### PROBLEM REQUIREMENTS
The material below holds a span beginning at the line with "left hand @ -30" and ending at the line with "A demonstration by". Quote that span exactly, both ends included, and only that span.

### SOURCE RECORDS

=====

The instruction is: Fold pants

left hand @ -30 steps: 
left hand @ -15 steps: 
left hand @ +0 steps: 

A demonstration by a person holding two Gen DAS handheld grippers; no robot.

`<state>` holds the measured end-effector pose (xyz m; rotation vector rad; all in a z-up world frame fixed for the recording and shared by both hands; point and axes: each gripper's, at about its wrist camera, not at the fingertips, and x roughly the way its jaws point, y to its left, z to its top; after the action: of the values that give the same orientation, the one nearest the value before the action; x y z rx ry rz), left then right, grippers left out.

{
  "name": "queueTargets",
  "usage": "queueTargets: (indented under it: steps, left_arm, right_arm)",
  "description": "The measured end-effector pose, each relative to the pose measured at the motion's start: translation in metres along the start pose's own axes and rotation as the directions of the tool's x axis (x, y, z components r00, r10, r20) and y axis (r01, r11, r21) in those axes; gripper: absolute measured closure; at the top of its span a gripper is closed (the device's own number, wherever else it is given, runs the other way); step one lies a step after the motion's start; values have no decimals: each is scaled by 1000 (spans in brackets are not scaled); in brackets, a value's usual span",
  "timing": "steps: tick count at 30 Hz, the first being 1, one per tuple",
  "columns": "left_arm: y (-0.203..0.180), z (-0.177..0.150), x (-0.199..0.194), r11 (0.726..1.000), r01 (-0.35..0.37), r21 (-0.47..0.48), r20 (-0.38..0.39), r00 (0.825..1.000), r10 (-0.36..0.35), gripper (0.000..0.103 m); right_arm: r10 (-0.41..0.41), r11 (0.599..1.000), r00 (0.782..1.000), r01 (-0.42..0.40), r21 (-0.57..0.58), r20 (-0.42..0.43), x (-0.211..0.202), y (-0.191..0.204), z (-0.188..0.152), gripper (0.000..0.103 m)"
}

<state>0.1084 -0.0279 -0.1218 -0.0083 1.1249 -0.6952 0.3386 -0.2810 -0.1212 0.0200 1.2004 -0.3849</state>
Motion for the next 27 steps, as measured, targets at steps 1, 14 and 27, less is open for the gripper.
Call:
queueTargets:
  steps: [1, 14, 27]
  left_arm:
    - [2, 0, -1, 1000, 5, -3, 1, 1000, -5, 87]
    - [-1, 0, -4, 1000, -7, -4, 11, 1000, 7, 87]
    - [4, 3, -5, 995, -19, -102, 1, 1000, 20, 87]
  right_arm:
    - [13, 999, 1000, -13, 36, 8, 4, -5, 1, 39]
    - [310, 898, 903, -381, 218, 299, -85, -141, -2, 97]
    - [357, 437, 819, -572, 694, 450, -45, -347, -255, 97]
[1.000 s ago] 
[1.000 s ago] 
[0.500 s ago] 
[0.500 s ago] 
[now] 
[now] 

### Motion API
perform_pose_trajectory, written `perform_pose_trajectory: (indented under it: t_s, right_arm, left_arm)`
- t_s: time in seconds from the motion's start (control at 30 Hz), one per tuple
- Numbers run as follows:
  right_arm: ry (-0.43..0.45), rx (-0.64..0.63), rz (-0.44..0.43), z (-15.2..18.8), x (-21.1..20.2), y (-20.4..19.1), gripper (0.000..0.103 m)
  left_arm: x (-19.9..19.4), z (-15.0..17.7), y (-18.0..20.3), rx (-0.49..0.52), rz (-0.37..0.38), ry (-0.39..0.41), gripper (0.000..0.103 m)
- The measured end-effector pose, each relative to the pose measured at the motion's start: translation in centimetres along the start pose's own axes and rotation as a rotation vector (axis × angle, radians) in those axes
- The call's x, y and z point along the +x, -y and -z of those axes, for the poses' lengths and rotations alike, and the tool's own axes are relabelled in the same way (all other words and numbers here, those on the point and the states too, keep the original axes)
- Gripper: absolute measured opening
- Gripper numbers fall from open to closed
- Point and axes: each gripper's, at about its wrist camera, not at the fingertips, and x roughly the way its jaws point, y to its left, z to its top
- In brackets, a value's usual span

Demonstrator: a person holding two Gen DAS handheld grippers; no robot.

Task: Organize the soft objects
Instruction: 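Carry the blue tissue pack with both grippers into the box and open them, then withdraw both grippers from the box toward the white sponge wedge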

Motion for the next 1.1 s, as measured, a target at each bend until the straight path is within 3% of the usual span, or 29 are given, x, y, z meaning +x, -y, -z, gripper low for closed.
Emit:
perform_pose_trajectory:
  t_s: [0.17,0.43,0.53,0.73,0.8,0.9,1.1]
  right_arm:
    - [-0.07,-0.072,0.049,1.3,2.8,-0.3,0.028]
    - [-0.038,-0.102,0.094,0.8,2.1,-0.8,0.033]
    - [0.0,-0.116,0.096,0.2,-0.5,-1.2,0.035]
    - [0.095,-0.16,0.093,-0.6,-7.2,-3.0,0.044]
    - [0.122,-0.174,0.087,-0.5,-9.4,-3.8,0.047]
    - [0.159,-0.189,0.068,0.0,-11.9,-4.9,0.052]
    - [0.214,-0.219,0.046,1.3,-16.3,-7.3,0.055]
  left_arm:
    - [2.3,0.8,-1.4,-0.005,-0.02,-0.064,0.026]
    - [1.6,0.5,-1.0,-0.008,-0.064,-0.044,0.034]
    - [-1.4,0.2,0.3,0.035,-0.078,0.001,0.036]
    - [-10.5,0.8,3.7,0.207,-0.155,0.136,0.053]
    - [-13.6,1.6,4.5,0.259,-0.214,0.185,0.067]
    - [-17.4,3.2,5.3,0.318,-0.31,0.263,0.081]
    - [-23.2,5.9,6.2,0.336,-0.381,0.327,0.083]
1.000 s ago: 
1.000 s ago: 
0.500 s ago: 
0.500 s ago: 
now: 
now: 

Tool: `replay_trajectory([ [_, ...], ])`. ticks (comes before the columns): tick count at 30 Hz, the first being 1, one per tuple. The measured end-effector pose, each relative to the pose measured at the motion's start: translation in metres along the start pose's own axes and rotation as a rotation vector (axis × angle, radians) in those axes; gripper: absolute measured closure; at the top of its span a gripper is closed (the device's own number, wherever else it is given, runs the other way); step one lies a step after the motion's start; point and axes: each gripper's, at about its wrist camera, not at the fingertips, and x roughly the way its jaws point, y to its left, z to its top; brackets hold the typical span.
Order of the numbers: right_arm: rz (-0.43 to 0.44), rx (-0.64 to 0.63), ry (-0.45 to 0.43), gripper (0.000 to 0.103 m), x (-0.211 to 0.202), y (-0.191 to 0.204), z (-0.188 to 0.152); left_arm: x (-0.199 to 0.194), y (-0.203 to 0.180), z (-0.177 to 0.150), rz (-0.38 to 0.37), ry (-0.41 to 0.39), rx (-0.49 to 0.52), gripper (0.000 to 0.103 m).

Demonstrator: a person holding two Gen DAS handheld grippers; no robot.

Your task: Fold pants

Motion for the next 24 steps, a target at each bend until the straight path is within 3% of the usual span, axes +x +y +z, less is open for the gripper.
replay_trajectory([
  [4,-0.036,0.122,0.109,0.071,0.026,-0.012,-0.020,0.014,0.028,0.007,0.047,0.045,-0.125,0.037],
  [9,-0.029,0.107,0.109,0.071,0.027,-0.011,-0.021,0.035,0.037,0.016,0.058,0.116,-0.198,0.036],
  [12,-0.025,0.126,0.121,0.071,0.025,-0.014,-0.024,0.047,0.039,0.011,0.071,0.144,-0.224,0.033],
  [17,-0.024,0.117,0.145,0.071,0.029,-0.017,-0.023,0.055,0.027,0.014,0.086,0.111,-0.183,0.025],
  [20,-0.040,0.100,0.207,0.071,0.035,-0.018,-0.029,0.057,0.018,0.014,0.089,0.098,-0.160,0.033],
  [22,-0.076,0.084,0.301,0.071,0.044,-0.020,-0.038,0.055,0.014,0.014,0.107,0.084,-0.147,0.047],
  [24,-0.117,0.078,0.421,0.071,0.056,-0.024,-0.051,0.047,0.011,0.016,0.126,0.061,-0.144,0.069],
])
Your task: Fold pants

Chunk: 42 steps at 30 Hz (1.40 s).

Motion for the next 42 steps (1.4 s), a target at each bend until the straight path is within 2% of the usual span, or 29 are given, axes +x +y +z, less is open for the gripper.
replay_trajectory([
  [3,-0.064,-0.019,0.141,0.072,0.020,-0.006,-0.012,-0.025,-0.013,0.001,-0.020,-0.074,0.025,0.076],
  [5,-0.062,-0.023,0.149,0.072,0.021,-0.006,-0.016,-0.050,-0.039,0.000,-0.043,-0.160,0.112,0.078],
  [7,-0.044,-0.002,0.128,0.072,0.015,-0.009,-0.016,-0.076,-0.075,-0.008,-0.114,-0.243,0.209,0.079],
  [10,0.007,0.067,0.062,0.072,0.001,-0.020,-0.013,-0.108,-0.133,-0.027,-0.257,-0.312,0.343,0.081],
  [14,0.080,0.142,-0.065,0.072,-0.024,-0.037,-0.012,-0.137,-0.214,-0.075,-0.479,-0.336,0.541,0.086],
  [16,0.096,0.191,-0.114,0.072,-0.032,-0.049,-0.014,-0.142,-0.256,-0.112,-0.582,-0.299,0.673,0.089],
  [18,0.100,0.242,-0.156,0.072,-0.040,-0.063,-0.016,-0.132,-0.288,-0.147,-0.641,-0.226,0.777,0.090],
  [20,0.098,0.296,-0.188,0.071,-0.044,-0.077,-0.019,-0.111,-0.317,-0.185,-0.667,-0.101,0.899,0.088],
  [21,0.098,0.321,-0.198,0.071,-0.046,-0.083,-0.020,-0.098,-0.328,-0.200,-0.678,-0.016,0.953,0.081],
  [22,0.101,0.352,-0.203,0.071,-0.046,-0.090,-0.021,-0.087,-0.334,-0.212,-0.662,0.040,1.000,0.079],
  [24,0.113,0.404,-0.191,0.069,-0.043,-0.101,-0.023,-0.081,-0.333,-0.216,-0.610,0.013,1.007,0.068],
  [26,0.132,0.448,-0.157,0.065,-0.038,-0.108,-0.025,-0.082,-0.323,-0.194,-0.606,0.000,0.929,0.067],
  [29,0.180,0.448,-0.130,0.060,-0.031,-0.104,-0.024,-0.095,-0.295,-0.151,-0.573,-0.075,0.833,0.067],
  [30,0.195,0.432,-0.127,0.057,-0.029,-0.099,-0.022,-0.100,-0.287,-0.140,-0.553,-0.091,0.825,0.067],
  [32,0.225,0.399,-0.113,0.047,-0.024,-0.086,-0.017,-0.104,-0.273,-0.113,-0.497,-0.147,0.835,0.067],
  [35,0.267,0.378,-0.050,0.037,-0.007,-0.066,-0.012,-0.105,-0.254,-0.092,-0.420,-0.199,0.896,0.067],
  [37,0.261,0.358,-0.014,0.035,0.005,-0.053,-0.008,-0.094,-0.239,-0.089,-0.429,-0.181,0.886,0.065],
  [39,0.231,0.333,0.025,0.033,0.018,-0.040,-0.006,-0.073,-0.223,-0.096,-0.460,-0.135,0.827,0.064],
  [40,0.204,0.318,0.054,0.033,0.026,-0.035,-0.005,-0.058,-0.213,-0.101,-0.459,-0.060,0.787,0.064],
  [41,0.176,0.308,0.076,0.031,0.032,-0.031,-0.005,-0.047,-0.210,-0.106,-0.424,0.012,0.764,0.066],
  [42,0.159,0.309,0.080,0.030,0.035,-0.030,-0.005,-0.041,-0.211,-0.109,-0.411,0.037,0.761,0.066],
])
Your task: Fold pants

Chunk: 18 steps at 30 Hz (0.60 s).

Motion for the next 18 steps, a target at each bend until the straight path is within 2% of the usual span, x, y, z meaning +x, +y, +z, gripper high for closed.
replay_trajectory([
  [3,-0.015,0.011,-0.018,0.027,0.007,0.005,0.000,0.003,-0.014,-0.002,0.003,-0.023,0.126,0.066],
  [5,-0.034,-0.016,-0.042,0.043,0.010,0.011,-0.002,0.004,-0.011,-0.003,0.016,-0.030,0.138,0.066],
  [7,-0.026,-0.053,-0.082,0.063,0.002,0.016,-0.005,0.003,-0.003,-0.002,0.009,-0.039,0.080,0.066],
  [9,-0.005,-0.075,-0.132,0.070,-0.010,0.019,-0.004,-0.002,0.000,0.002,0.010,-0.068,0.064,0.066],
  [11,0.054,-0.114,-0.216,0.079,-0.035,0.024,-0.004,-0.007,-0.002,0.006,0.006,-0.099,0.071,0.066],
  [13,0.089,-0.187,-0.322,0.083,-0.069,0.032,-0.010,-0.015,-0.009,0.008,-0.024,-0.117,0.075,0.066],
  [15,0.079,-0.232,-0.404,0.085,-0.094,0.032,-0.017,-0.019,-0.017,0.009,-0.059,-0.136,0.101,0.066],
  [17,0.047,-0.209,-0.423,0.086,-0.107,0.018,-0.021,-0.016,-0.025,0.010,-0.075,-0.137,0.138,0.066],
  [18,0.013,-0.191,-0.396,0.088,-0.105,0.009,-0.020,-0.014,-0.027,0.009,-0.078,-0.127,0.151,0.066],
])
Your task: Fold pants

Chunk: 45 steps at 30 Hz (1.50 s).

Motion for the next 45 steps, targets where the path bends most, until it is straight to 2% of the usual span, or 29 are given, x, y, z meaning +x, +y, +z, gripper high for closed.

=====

### PROBLEM SOLUTION
left hand @ -30 steps: 
left hand @ -15 steps: 
left hand @ +0 steps: 

A demonstration by a person holding two Gen DAS handheld grippers; no robot.

This concludes the exercise.